## YOUR GOAL
Would you output the listing exactly, with every image omitted?

%%

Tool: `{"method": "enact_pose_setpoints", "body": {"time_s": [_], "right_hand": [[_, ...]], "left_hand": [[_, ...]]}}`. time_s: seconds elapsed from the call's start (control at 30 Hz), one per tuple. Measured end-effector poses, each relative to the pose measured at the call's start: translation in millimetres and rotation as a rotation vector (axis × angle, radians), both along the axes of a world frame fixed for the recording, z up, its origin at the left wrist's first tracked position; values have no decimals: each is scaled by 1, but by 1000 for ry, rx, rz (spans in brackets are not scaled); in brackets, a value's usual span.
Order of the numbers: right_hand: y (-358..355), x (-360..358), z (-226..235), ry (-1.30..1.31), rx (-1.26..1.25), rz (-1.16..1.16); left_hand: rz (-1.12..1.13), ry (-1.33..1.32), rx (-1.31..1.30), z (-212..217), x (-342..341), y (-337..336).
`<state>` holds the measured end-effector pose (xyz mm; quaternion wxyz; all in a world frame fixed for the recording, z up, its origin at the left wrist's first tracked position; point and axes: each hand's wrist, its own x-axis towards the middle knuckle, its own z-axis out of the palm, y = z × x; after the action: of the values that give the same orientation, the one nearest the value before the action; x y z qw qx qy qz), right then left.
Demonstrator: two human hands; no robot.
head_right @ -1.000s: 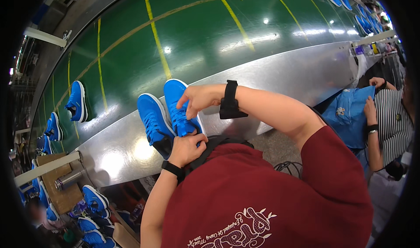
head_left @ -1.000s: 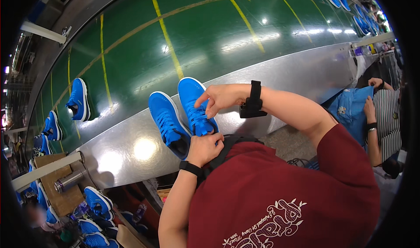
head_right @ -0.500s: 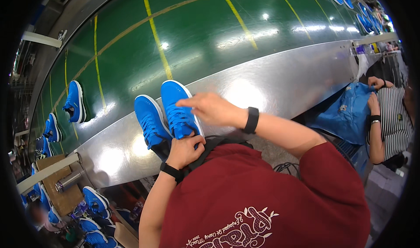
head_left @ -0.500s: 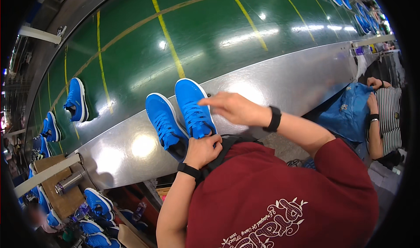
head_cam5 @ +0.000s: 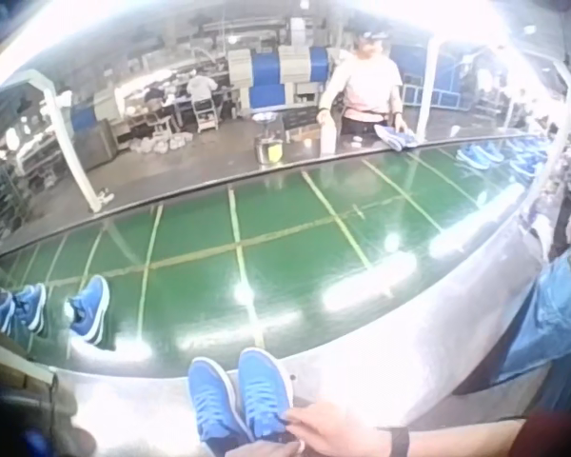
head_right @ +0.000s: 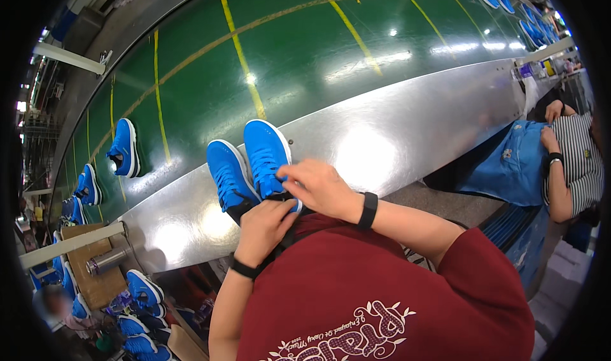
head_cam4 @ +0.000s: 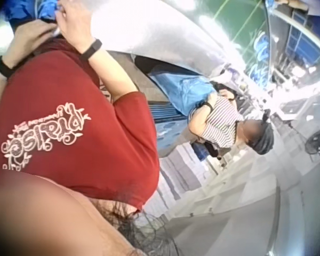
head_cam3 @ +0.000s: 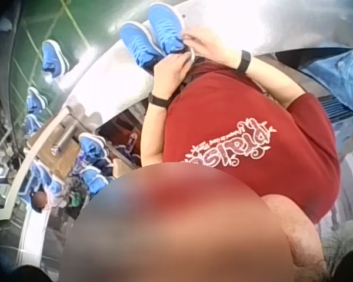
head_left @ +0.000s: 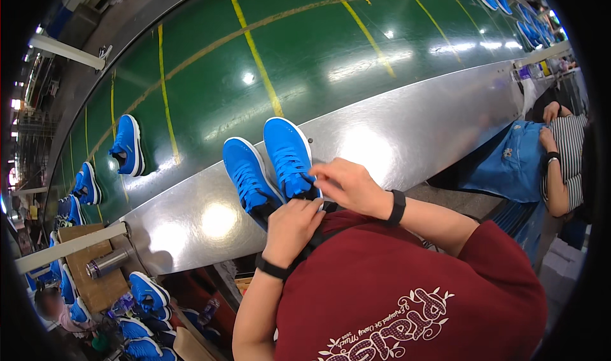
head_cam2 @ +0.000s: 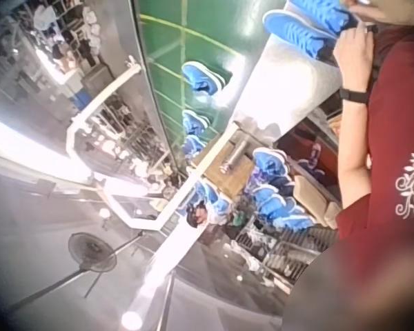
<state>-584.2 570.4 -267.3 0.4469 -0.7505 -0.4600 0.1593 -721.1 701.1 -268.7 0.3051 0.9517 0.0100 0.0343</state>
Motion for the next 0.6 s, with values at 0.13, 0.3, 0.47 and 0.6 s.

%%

## TASK RESULT
Tool: `{"method": "enact_pose_setpoints", "body": {"time_s": [_], "right_hand": [[_, ...]], "left_hand": [[_, ...]]}}`. time_s: seconds elapsed from the call's start (control at 30 Hz), one per tuple. Measured end-effector poses, each relative to the pose measured at the call's start: translation in millimetres and rotation as a rotation vector (axis × angle, radians), both along the axes of a world frame fixed for the recording, z up, its origin at the left wrist's first tracked position; values have no decimals: each is scaled by 1, but by 1000 for ry, rx, rz (spans in brackets are not scaled); in brackets, a value's usual span.
Order of the numbers: right_hand: y (-358..355), x (-360..358), z (-226..235), ry (-1.30..1.31), rx (-1.26..1.25), rz (-1.16..1.16); left_hand: rz (-1.12..1.13), ry (-1.33..1.32), rx (-1.31..1.30), z (-212..217), x (-342..341), y (-337..336).
`<state>` holds the measured end-effector pose (xyz mm; quaternion wxyz; all in a world frame fixed for the recording, z up, its origin at the left wrist's first tracked position; point and axes: each hand's wrist, its own x-axis towards the middle knuckle, its own z-axis out of the palm, y = z × x; after the action: of the values that give the same orientation, the one nearest the value before the action; x y z qw qx qy qz), right then left.
Demonstrator: two human hands; no robot.
head_right @ -1.000s: 
head_left @ -1.000s: 
head_right @ -0.500s: 
head_left @ -0.500s: 
head_cam5 @ +0.000s: 
head_right @ +0.000s: 
head_cam4 @ +0.000s: 
head_cam3 @ +0.000s: 
head_left @ +0.000s: 
head_cam2 @ +0.000s: 
<state>-584.2 570.4 -267.3 0.4469 -0.7505 -0.4600 0.1593 -721.1 701.1 -268.7 0.3051 0.9517 0.0100 0.0343</state>
Motion for the next 0.6 s, with values at 0.13, 0.3, 0.47 and 0.6 s.

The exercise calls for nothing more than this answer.